Eliza se sentó en la silla que había frente a la ventana. Apenas podía creer lo que pasaba.
—Has perdido a tu hermano, y tu madre y Priya deben de estar tremendamente disgustadas. Te necesitan, y lo entiendo.
—No es solo eso —continuó—. Si no sucedo a mi hermano, los británicos se apoderarán de nuestro reino. Estaban deseando deshacerse de Anish y verán esto como una oportunidad.
Empezó a vestirse rápidamente y Eliza lo observó aturdida, consciente de que tenía razón y de que no podía hacer nada.
—¿Y nosotros?
—Voy a tantear el terreno. Ordenaré que un coche te lleve a mi palacio en cuanto el tiempo lo permita. Será mejor que pases una temporada allí, hasta que se calmen las cosas.
—¿Irás a verme?
—Procuraré pasar tiempo allí, pero puede que tenga que vivir en el castillo de Juraipur, al menos al principio.
—¿Y yo iré contigo?
Jay cerró los ojos un momento y no dijo nada.
—¿Jay?
Se le acercó y la abrazó con fuerza, pero Eliza lo apartó.
—Me estás diciendo que ni siquiera podremos vivir juntos. ¿Piensas casarte con una princesa?
Una vez más, no respondió.
Eliza lo miró, horrorizada por lo que significaba todo esto y deseando que Jay le dedicase unas palabras de consuelo. A pesar de la pena que sentía por la muerte de su hermano, un estallido de furia sacudió todo su ser.
Al ver que seguía sin decir nada, se dio la vuelta y huyó de la habitación y de la fortaleza, pero, sobre todo, de Jay. Bajo una lluvia cegadora, corrió por la cima del monte mientras las lágrimas le quemaban las mejillas. No le importaba que apenas pudiese ver el suelo que tenía delante. Perdida en la oscuridad de la furiosa tormenta, su ira se volvió contra sí misma. ¡Qué ingenua y qué idiota había sido al dejarse seducir por un sitio romántico!
Cuando volvió a la fortaleza, empapada y completamente desaliñada, Jay ya se había ido. Mejor así: no habría podido soportar verlo de nuevo. Pero, ahora que de verdad se había marchado, el corazón amenazaba con rompérsele en dos. Se sentía sucia y descuidada y pensó que nunca encontraría la forma de calmarse y aliviar el dolor que sentía. El momento más maravilloso de su vida se había convertido en el peor. Querer a Jay le había parecido lo más natural, pero la había conducido hasta aquí. Su infancia solitaria había torcido todo lo que vino después, pero Jay había sabido llegarle al corazón. ¿Cómo iba a aceptar que había terminado?
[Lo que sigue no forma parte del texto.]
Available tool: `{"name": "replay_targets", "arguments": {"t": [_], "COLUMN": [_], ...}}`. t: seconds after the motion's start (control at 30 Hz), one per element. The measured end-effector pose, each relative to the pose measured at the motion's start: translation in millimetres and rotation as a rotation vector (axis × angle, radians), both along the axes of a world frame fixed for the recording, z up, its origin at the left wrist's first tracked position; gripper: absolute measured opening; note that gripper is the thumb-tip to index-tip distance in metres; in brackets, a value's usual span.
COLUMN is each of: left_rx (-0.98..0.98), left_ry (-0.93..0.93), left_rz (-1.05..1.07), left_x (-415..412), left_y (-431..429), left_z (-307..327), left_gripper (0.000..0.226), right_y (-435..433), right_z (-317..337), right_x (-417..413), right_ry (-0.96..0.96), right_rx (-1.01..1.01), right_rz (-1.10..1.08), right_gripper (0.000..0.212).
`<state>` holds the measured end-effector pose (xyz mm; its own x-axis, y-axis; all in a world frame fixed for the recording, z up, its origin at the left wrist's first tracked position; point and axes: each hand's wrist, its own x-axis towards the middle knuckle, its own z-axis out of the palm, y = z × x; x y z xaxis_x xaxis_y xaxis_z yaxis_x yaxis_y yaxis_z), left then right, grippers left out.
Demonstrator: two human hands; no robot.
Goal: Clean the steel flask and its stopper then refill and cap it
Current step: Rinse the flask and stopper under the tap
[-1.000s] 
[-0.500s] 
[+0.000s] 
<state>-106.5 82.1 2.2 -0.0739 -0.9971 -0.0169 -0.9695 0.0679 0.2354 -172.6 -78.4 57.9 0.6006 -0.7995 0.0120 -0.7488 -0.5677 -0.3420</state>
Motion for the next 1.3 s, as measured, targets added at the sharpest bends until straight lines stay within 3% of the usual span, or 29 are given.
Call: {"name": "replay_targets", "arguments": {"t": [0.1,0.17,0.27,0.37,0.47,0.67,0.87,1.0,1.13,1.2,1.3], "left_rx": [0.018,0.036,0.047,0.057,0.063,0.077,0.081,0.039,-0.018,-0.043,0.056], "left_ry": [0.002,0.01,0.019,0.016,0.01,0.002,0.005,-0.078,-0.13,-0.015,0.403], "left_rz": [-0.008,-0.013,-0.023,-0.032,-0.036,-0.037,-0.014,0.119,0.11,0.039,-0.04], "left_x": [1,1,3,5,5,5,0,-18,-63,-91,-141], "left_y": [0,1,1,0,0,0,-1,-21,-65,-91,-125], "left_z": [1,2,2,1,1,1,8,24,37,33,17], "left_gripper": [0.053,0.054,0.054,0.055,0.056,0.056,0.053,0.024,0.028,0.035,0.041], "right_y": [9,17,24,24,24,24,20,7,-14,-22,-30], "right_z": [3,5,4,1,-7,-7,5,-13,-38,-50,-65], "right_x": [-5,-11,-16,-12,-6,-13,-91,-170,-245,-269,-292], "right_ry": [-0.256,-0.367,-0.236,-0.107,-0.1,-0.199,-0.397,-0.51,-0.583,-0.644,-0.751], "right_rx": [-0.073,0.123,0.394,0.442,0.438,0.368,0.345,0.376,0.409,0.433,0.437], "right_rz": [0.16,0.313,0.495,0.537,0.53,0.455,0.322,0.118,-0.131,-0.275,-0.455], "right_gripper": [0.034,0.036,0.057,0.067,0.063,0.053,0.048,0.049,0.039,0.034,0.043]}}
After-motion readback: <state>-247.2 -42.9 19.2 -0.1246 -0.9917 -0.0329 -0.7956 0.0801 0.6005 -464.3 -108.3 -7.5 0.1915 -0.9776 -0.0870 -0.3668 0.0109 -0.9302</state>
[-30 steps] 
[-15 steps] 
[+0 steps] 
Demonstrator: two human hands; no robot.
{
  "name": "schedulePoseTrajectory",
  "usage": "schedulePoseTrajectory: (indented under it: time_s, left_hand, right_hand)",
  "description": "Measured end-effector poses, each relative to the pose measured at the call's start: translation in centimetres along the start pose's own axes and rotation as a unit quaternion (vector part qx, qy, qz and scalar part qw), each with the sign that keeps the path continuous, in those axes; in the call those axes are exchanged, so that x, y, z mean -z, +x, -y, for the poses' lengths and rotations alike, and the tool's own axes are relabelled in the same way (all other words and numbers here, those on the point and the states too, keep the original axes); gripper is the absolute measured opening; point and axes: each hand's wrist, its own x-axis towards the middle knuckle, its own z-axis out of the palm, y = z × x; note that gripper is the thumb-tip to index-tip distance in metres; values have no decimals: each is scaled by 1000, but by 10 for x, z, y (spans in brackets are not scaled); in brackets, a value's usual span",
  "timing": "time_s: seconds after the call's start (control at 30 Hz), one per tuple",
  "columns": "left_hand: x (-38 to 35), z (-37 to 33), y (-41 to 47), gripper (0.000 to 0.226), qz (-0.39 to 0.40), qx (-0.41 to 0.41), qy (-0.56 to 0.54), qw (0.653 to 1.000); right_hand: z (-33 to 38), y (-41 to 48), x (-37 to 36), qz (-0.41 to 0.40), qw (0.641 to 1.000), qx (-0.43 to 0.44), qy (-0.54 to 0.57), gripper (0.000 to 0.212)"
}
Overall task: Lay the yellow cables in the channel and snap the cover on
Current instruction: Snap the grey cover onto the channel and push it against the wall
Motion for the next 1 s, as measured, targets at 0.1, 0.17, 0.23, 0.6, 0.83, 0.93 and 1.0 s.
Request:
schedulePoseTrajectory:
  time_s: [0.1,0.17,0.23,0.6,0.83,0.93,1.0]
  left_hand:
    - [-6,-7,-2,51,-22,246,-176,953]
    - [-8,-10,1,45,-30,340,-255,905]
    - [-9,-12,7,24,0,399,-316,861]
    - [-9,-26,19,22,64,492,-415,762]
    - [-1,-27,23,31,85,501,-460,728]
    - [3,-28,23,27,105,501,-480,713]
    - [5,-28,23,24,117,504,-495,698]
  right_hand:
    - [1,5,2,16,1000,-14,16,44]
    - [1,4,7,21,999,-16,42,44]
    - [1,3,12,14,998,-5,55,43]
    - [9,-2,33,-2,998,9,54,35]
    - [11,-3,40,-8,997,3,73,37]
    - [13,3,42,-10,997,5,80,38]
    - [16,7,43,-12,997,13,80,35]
Allí sola, en el dormitorio que habían compartido, todas sus esperanzas se hicieron añicos. ¿Qué hacer con el amor que había inundado todo su ser? ¿Adónde iría? Pensó en lo que Jay le había dicho una vez: «Para conocer el amor, hay que quedar desolado por él». Pero no le sirvió de consuelo. Entrelazó las manos, retorciéndolas una y otra vez en su agonía.
Se negó a comer durante el resto del día y, cuando empezó a oscurecer, miró por la ventana y contempló cómo el cielo se volvía púrpura y, luego, negro. Tal vez algún día recordaría estas noches en Udaipur sin que le doliera. Tal vez algún día olvidaría por fin el latido de su corazón mientras yacían, piel con piel. Jay le había tocado el cuerpo y mucho más que eso: le había conmovido el alma, y ahora nada volvería a ser normal. Ahora que las lluvias se habían llevado el polvo viciado del desierto y ablandado la tierra, le dolió haber compartido el monzón con él tan solo para perder todo lo que habían vivido juntos.